Полицейский в прихожей мог разобрать доносившийся из кабинета шелестящий шепот, лишь замерев и затаив дыхание.

 

Тем временем наверху, в своей комнате в конце коридора, Джанет Сторрс, с авторучкой в руке, сидела за письменным столом из южноамериканского кедра перед раскрытым блокнотом. Прежде она пользовалась карандашом, который проще было стирать, однако два года назад сменила карандаш на авторучку, чтобы навечно сохранить свои творения, если паче чаяния они приобретут хоть какую‑то ценность. Джанет еще не переоделась в пижаму, но уже сбросила туфли и переобулась в шлепанцы. Она сидела, устремив глаза на трепещущую оконную занавеску, но ничего не видела, так как напряженно вглядывалась в свою душу. В конце концов она глубоко вдохнула и посмотрела в открытый блокнот.

 

Если нужно сказать тебе: «Мое сердце мертво,

Кровь застыла, и боли уж нет;

Я стою неподвижно в ночи, и рассвет

Найдет меня здесь, когда волшебство

Нового дня оживит все вокруг…

 

Внезапно по телу Джанет пробежала дрожь отчаяния. Она подумала: «Бесполезно. Мне все равно не закончить. Говорят, поэзия – это чувство, запечатленное в тиши и покое… Но, видит Бог, мне нет покоя… нет, нет и нет… какой там покой…»
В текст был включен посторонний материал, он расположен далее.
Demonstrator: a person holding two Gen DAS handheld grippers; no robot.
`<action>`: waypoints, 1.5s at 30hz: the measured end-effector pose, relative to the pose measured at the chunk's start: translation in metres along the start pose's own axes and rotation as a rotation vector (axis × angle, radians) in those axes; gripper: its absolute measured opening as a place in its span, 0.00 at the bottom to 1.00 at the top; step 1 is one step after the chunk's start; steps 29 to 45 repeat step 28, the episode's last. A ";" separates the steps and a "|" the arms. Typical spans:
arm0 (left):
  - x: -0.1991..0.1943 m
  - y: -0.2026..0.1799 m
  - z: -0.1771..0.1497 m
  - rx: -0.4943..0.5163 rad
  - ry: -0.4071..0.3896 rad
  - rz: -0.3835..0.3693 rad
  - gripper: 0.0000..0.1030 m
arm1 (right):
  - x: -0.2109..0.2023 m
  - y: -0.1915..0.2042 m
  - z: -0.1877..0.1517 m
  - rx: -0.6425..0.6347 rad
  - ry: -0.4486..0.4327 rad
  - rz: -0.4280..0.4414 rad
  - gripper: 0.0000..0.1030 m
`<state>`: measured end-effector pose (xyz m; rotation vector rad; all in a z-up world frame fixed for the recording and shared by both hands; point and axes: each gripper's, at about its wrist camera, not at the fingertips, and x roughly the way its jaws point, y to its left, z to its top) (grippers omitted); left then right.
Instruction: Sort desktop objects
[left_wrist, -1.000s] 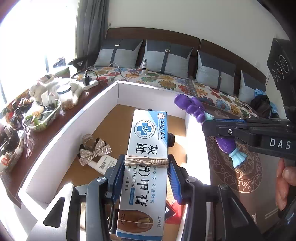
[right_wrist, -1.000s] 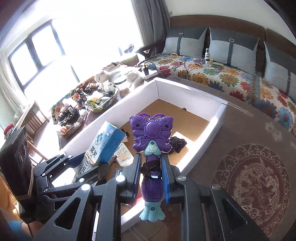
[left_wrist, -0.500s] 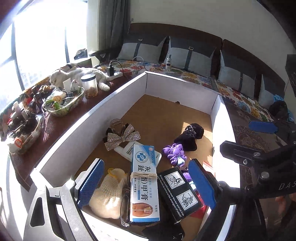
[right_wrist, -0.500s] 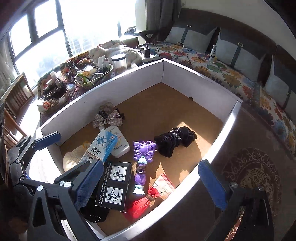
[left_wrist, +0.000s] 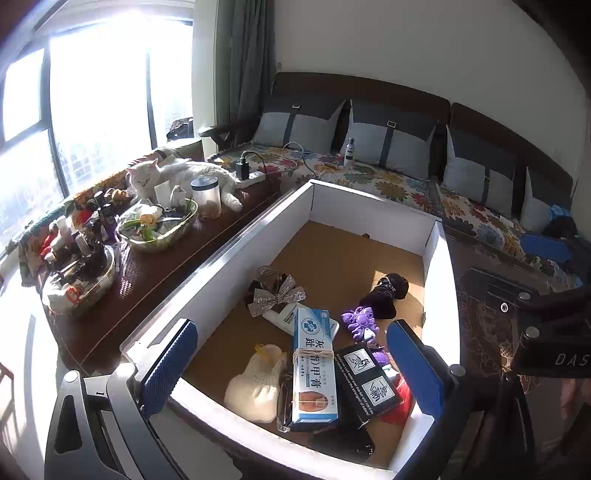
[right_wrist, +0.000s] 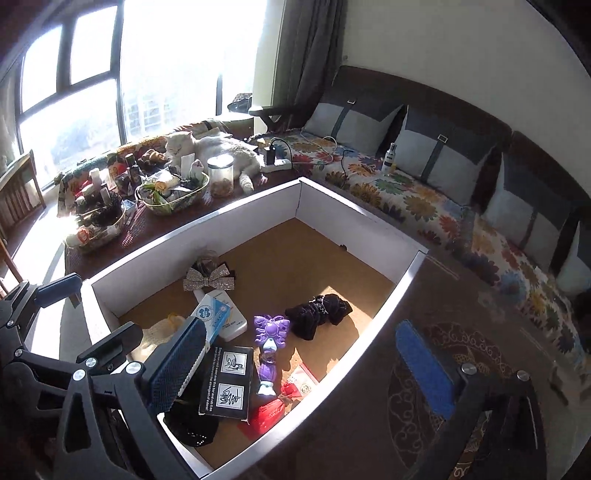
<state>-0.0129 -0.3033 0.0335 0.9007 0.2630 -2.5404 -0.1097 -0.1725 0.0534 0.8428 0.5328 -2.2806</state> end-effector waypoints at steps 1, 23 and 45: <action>-0.002 0.000 0.001 0.006 -0.005 0.008 1.00 | -0.003 0.002 0.002 -0.009 -0.008 -0.013 1.00; 0.007 0.034 -0.003 -0.110 0.107 0.027 1.00 | 0.001 0.005 0.000 0.016 -0.005 -0.026 1.00; 0.008 0.030 -0.011 -0.116 0.102 0.047 1.00 | 0.003 0.008 -0.002 -0.005 -0.003 -0.030 1.00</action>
Она уронила голову на лежавшие на столе руки, ее плечи судорожно затряслись, но ни единый звук не нарушил эту мертвую тишину.

 

Дальше по коридору, через три двери от спальни Джанет, на противоположной стороне, находилась комната, отведенная Стиву Циммерману. Отнюдь не лучшая из тех, что Берчхейвен мог предложить гостям. Здесь не было ванны, а только унитаз в нише. И все же эта комната была куда роскошнее того жилья, которое Стив мог позволить себе на Сто двадцать второй улице в Нью‑Йорке. Белден или горничная, а возможно, они оба, были явно деморализованы произошедшим в субботу печальным событием: на вешалке не оказалось полотенец, в пепельнице на прикроватном столике со вчерашнего вечера остались окурки и обгорелые спички, а когда Стив попытался открыть стенной шкаф, чтобы повесить пальто, дверь заклинило и пальто пришлось бросить на стул.

Однако все эти мелкие неурядицы с легкостью отскочили от защитной оболочки сознания Циммермана. Мысли его были явно заняты чем‑то другим. Итак, повесив пальто на спинку стула, он направился к окну и, распахнув его, выглянул в ночь. Снизу, откуда‑то слева, доносились шаги – по террасе прогуливался полицейский. Стив отошел от окна, присел на кровать, почесал локоть и уставился на полку с книгами над прикроватным столиком с включенной лампой.

Десять минут спустя Стив, застывший все в той же позе, краешком сознания неожиданно уловил голоса, доносившиеся через открытое окно, по‑видимому, со стороны террасы, так как слов разобрать было невозможно. Стив едва слышно пробормотал:

– Я обязан продолжить. Просто обязан. Начав это дело, я обязан довести его до конца. Обрушившиеся на меня события не придавят меня своим грузом. Ирония судьбы так далеко не заходит. Это было бы равносильно тому, как если бы Эйнштейн попал под грузовик.